Release of platelet derived growth factor in serum-free organ culture of human coronary artery.

OBJECTIVE

The aim was to test the hypothesis that platelet derived growth factor (PDGF) is synthesized in intact coronary arteries and that it is associated with cell proliferation in atherosclerotic plaques.

METHODS

Segments of human coronary artery obtained from heart transplant recipients were cultured in serum-free media for 24 h. Tissue viability was assessed by ATP concentration. Cell proliferation was determined by incorporation of [3H] thymidine, autoradiography, and proliferating cell nuclear antigen (PCNA) immunostaining. Coronary artery conditioned media were tested for mitogenic activity using a fibroblast proliferation bioassay. Reverse transcription polymerase chain reaction (RT-PCR) for PDGF A and B was subsequently performed in order to confirm the endogenous nature and isoform of this mitogen.

RESULTS

Tissue viability remained unchanged during culture, and cell proliferation was detected by incorporation of [3H] thymidine.
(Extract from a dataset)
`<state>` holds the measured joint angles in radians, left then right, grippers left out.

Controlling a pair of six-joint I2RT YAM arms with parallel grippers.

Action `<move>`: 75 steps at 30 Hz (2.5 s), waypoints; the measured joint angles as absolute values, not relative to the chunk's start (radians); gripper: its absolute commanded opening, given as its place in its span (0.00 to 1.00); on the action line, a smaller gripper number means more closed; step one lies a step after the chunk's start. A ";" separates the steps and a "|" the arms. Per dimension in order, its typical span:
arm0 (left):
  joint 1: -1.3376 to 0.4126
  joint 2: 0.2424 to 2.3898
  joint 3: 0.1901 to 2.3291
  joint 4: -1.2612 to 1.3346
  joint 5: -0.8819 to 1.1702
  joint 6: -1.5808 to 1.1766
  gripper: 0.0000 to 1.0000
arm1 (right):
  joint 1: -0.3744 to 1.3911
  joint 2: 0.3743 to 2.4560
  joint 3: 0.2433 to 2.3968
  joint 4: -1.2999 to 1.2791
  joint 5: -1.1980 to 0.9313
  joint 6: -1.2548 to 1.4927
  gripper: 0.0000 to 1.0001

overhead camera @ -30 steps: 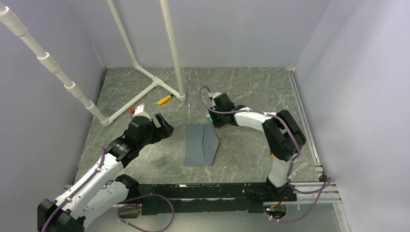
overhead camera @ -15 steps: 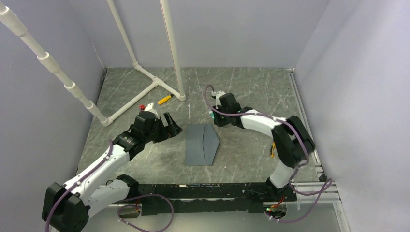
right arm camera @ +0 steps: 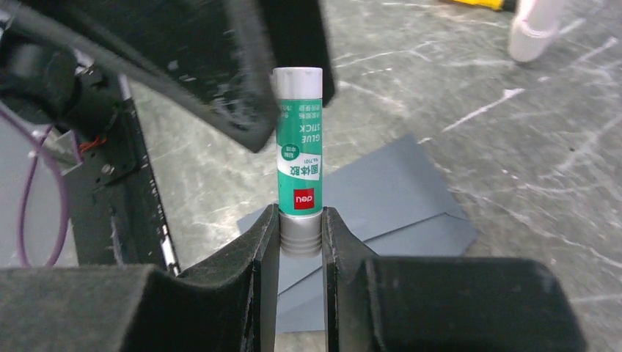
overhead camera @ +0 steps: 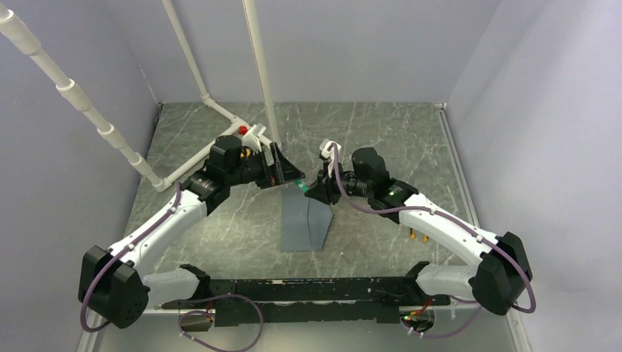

Autoradiography and PCNA immunostaining showed proliferating cells within the intimal and medial layers. Coronary artery conditioned media produced significant stimulation of cell growth [127(SEM 29)%, n = 15] above that caused by culture medium alone. This mitogenic activity was inhibited by 42(8)% (n = 8) with a polyclonal neutralising antibody to PDGF. The endogenous nature of this mitogenic activity was confirmed by detection of PDGF-A and PDGF-B mRNA expression using RT-PCR and the identity of the amplified products confirmed by DNA sequencing.

CONCLUSIONS

The data provide evidence for active PDGF production and gene expression within cells of the vessel wall. They also suggest that endogenously produced PDGF may play a role in controlling vascular smooth muscle cell proliferation in human coronary arteries.